What's also new is how the company decided what to include: It asked its customers. For the first time, 110-year-old Harley is using customer focus groups and dealer clinics as it develops models and features. Last week, the first wave of new bikes from those changes began arriving in dealerships.
"Harley was an 'if you build it, they will come' kind of company," Sharon Zackfia, an analyst at William Blair & Co in Chicago, said in an interview. "The recession was really what brought them into the 21st century.
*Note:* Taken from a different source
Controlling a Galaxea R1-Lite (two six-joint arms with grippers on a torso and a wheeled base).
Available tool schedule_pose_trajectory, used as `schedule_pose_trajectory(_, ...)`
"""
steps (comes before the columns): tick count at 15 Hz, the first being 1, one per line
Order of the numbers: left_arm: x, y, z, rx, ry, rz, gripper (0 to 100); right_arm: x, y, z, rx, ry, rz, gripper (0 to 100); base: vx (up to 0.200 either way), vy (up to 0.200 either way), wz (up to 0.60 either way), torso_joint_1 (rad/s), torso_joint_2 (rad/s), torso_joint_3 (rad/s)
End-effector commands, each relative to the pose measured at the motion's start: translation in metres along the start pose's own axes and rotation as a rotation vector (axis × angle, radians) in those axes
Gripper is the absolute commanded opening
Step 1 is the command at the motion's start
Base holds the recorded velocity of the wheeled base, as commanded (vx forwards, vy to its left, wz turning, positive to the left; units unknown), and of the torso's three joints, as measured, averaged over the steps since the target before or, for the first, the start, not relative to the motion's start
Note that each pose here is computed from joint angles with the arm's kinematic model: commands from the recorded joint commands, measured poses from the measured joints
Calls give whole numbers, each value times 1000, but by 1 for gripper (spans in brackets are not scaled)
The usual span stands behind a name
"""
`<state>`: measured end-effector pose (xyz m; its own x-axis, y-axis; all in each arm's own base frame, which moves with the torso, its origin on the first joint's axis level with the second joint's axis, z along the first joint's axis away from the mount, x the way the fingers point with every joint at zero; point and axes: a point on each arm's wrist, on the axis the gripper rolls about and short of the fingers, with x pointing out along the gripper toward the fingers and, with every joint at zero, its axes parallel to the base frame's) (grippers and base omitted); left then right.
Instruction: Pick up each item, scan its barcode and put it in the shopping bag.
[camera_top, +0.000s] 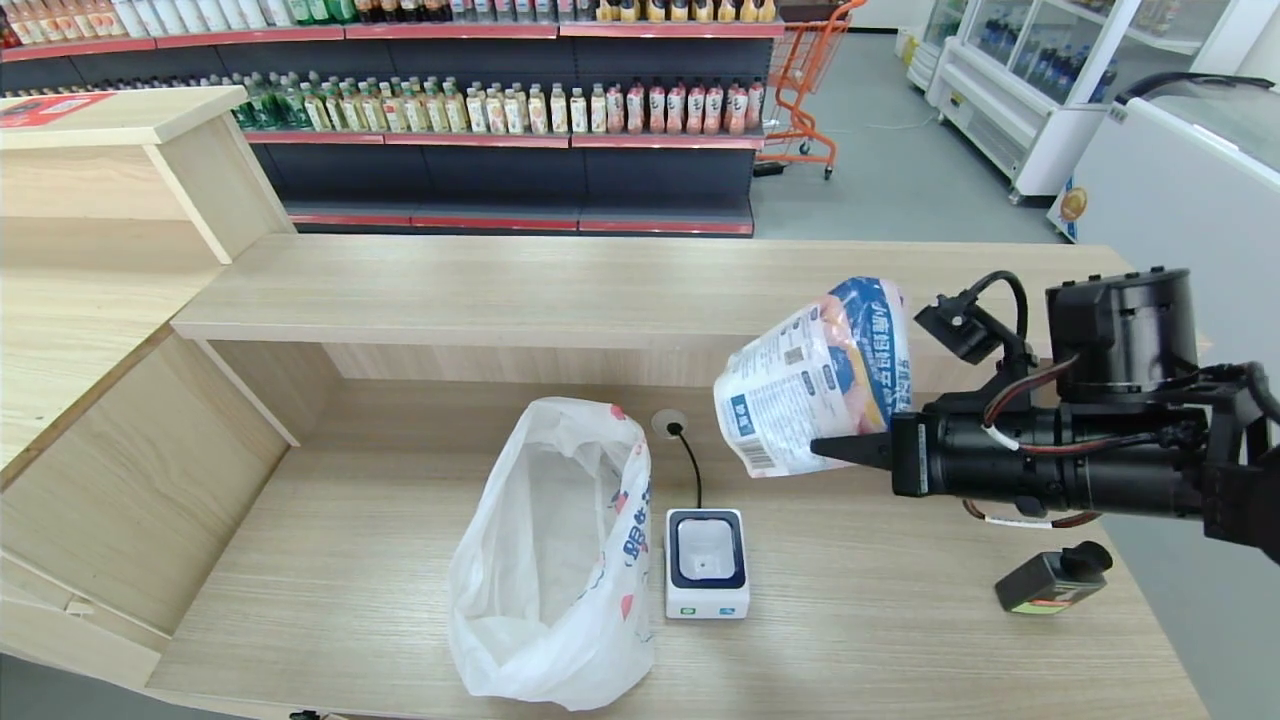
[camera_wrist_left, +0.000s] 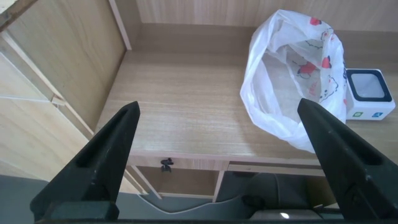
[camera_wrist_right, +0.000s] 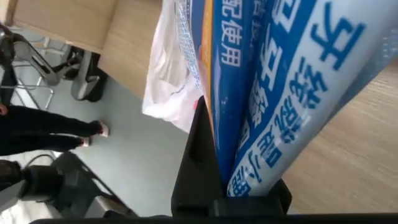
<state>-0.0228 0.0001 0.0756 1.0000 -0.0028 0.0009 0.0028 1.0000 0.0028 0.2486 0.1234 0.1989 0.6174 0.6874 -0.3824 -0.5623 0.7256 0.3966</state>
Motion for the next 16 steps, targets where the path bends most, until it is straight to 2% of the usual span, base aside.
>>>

A lot of other companies had those moments long before."
Chief Executive Officer Keith Wandell, 63, also speeded up the process by avoiding late changes that add cost and can reduce quality.
Harley shares, which bottomed at $8.20 in 2009, have more than tripled since Wandell was named CEO of the Milwaukee-based company in April 2009, while the Standard & Poor's 500 Index almost doubled. Harley, which trades under the ticker HOG, rose 0.6 per cent yesterday in New York to $59.20. Last week, the shares closed at the highest level in more than six years.
'More sustainable'
"Since day one, we've been trying to transform the company in a way that is going to make us stronger and more sustainable in the future," Wandell said in a telephone interview this week. "That's what we said we wanted to do four years ago and, voila, here it is."
While revenue rose 17 per cent from 2009 to $5.58 billion last year, net income soared to $623.9 million from a $55 million loss in 2009.
For most of its history, Harley sold as many motorcycles as it could make to customers it knew well: older, affluent, white American men. The global recession changed that. Revenue dropped by almost a quarter from 2006 to 2009, prompting Wandell, newly installed from auto-parts maker Johnson Controls Inc (JCI), to cut costs, speed development and seek more advice on how to put new customers on bikes.
Customer outreach
"This is truly a monumental mentality shift," Matt Levatich, 48, Harley's president and chief operating officer, said in an interview. "There was 107 years of inertia."
In Minneapolis, about three dozen people gathered in a hotel conference room for a few days. They handed over their smartphones at the door and got early peeks at prototypes and were asked to weigh in on the strengths and weaknesses of the competition's bikes. Harley staged focus groups as far away as Europe and Tokyo.
The company also opened the doors of its product-development centre in nearby Wauwatosa last year to dealers and sales managers. About 800 engineers and designers there are developing future Harley motorcycles. Only a third of Harley's 5,800 employees have access to the building and it wasn't until last year that a group of its dealers was allowed in for a briefing on new product planning.
Profitable bikes
The new Touring line of motorcycles, some of Harley's priciest and most profitable, start at $18,249 for the Road King and $25,899 for the Ultra Limited, and can cost more than $40,000. The line appeals to Harley's traditional customers, as well as its new buyers: women, younger drivers, African-Americans and customers outside the US
The Street Glide, starting at $20,399, is Harley's top-seller. It's the kind of bike state troopers ride, with saddlebags, fenders and a fairing, which keeps the wind out of the driver's face and holds the infotainment screen.
Bill Davidson, great grandson of the co-founder, rode an amber whiskey Street Glide Special straight from the York, Pennsylvania, assembly line to Milwaukee for the company's 110th anniversary celebration on Labor Day weekend.